TASK TO COMPLETE
Given the material below, output exactly the lines from the line with "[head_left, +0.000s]" to the line with "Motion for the", both ends included, and no other lines.

SUPPLIED MATERIAL
*** Block opens ***
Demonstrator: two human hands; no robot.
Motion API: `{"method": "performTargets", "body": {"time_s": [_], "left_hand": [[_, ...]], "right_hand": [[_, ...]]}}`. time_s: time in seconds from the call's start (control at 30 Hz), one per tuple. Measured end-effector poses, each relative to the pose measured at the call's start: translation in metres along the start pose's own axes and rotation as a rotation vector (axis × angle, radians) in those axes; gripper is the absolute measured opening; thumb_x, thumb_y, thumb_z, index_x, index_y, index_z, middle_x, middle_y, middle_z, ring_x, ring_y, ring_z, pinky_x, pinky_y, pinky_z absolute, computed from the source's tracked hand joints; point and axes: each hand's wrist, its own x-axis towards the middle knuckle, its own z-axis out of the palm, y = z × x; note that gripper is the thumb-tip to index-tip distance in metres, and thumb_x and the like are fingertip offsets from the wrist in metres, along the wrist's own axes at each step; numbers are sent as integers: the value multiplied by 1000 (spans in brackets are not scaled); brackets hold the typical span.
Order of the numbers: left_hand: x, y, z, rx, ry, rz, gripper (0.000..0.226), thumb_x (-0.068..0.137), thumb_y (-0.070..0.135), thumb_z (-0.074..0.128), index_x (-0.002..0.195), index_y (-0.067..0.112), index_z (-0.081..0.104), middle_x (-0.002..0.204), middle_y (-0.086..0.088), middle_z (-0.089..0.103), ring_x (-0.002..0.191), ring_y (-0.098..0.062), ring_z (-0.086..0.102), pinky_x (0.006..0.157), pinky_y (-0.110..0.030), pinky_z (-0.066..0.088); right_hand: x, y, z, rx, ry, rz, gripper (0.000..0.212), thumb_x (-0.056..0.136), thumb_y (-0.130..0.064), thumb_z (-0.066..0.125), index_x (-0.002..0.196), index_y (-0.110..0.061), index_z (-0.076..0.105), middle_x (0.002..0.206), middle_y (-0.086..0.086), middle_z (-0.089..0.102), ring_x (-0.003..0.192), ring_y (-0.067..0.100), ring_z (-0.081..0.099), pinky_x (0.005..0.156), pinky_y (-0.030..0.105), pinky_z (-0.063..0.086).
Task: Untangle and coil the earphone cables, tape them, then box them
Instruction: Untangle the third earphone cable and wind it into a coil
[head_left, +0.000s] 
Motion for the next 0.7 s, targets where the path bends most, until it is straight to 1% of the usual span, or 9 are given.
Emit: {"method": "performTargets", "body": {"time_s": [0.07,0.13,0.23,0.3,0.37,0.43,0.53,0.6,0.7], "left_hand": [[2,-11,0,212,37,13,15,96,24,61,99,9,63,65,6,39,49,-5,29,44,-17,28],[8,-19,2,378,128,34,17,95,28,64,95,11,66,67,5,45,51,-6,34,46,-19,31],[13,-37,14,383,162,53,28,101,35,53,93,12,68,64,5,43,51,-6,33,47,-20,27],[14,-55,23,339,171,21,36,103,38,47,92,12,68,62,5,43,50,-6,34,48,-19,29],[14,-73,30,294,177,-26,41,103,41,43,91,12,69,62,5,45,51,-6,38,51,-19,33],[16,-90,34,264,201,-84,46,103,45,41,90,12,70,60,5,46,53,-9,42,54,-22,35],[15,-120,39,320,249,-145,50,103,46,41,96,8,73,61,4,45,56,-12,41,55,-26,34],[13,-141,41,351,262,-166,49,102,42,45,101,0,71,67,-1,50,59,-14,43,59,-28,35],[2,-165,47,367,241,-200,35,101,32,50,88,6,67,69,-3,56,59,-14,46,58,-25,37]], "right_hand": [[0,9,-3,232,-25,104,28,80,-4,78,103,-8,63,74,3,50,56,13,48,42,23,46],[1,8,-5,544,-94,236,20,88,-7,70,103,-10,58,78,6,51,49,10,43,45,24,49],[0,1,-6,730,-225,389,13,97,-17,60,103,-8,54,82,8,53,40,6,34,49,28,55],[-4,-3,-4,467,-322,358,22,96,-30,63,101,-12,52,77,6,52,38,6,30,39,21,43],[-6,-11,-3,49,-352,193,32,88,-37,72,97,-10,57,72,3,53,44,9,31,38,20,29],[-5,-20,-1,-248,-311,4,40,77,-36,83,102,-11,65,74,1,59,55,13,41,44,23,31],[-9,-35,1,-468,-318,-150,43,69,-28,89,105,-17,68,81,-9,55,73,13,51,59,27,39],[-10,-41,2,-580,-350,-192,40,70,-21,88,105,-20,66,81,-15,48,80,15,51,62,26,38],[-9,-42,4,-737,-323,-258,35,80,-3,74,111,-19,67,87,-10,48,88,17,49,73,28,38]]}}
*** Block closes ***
RESPONSE TO THIS TASK
[head_left, +0.000s] 
Motion for the next 0.7 s, targets where the path bends most, until it is straight to 1% of the usual span, or 9 are given.

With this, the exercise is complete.